Work to be completed:
Search the material for "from" and copy each line in which it is found.
──────── Source data
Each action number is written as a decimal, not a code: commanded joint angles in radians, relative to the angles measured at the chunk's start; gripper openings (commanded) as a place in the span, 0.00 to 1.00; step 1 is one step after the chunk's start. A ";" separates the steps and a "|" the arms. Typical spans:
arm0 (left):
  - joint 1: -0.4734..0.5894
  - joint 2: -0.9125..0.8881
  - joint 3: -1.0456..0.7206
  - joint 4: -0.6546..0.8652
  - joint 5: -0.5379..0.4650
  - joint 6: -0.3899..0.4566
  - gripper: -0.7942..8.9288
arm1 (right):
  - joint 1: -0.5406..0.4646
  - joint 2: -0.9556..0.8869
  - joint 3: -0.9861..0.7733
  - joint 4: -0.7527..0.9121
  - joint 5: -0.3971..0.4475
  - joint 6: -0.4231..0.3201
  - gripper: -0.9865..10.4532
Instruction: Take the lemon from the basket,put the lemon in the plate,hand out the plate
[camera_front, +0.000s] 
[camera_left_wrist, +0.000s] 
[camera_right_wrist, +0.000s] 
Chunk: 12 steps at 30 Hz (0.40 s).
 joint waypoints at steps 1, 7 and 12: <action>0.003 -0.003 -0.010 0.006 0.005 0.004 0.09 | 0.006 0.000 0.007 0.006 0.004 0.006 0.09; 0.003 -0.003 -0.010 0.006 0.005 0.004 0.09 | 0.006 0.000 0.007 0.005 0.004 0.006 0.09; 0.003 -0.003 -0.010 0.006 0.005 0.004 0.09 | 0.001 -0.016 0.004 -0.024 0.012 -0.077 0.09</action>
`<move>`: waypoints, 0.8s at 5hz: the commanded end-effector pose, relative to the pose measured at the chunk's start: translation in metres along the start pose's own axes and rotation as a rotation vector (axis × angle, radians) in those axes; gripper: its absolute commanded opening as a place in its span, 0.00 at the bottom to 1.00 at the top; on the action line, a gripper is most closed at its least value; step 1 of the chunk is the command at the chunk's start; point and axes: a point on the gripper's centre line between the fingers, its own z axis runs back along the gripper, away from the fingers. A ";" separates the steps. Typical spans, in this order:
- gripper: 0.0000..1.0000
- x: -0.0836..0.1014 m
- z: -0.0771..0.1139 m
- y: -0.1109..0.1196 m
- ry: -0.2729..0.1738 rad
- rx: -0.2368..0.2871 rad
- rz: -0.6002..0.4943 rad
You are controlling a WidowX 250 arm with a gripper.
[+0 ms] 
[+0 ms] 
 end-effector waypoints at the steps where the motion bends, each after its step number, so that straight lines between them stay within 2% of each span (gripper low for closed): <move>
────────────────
Solution to this task:
Instruction: Take the lemon from the basket,put the lemon in the plate,hand out the plate
`<move>`: waypoints, 0.8s at 5hz: the commanded end-effector pose, relative to the pose measured at the chunk's start: translation in metres along the start pose's own axes and rotation as a rotation vector (axis × angle, radians) in those axes; gripper: its absolute commanded opening as a place in its span, 0.00 at the bottom to 1.00 at the top; on the action line, a gripper is most closed at its least value; step 1 of the chunk is the command at the chunk's start; point and axes: a point on the gripper's centre line between the fingers, its own z axis runs back along the gripper, away from the fingers. A ";" separates the steps. Typical spans, in this order:

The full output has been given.